I remained in isolation until the results of my COVID-19 test came back negative. Make no mistake, it was not an unnecessary hospitalization. I had bacterial pneumonia and sepsis (I was sick!). For those of you who haven’t experienced it, being in isolation is a bit disconcerting and gives you lots of time to think. I thought about the people I had been around before I started to feel ill. Since we didn’t know the COVID-19 test outcome yet, I wondered if I had exposed the people closest to me. Would a member of my family get sick because of me? I wondered about the young man I interacted with at the grocery store who was bagging my groceries a few days before. I was feeling well at the time, but had I exposed him? And what about my caregivers? Although they always wore proper personal protective equipment (PPE), would one of my caregivers get an exposure during my care? I worried that the PPE they were using was dwindling their supply as they awaited a large influx of patients. I worried about a lot of things.

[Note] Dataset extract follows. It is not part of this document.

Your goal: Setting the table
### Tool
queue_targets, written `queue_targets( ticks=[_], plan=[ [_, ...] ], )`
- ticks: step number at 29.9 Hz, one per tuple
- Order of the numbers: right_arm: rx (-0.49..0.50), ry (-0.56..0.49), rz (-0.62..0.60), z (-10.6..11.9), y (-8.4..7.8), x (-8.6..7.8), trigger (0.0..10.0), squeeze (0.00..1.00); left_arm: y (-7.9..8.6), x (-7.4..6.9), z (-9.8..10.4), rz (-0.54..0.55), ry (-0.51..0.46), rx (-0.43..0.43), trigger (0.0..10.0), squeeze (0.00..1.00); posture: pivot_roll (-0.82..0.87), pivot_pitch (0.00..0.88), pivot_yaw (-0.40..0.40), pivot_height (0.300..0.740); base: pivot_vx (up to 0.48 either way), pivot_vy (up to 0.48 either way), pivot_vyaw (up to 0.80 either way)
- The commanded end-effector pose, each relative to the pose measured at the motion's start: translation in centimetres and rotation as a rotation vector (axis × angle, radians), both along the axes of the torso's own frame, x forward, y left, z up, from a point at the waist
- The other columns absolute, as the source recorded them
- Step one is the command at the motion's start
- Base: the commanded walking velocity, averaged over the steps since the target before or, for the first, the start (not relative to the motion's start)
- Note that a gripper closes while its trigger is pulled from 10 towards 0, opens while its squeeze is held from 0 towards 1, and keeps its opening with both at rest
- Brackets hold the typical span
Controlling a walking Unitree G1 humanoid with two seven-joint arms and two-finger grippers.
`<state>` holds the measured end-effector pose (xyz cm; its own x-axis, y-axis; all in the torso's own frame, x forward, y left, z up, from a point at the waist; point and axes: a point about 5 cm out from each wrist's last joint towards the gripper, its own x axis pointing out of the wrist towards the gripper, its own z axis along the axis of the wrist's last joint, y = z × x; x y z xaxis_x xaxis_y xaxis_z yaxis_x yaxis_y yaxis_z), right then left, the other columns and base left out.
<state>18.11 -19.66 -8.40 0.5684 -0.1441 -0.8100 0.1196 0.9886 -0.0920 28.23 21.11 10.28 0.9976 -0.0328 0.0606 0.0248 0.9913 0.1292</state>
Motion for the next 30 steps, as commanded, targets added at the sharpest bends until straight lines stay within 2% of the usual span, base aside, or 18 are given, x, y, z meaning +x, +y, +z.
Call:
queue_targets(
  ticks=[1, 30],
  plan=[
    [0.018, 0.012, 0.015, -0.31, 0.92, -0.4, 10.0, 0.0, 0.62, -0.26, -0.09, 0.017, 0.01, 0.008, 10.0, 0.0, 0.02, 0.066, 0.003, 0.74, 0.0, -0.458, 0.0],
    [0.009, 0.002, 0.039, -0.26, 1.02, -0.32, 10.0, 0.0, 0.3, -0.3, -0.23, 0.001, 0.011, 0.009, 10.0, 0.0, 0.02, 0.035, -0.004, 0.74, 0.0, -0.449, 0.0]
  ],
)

Since I was so sick, I spent a good deal of time somewhere between sleep and wakefulness. I could hear the caregivers outside my door inservicing their co-workers on proper donning and doffing of PPE and giving them words of encouragement. It was in one of those moments that my mind drifted back to the AIDS epidemic of the 1980s. As I laid there in isolation last week, I heard the fear in some of my caregivers’ voices as they donned PPE to enter my room. It swept me back to my SP staff in the 80s as we navigated the change that the AIDS epidemic brought with Universal Precautions (now Standard Precautions).

As a young manager then, I was more concerned with the process than the people. I worried about what and how. ‘Here is the information, here is the equipment, here is how we do it, failure to follow procedure will result in a write up.’ I never heard the fear in their voices, but it was there. Perhaps it’s maturity, but I heard it last week in the caregivers outside my hospital room. This is a frightening time for all healthcare personnel. All are doing what they are called to do. They are well-trained, but it is natural to be afraid. These are uncharted waters and we are all adrift. The best we can do is to help one another stay afloat by supporting each other as we move forward. Be understanding, be kind and always remember that we are in this together. To my caregivers and everyone out there who keeps the hospital running, thank you. You are all truly heroes. Godspeed!

Natalie Lind, CRCST, CHL, FCS, is IAHCSMM's Education Director.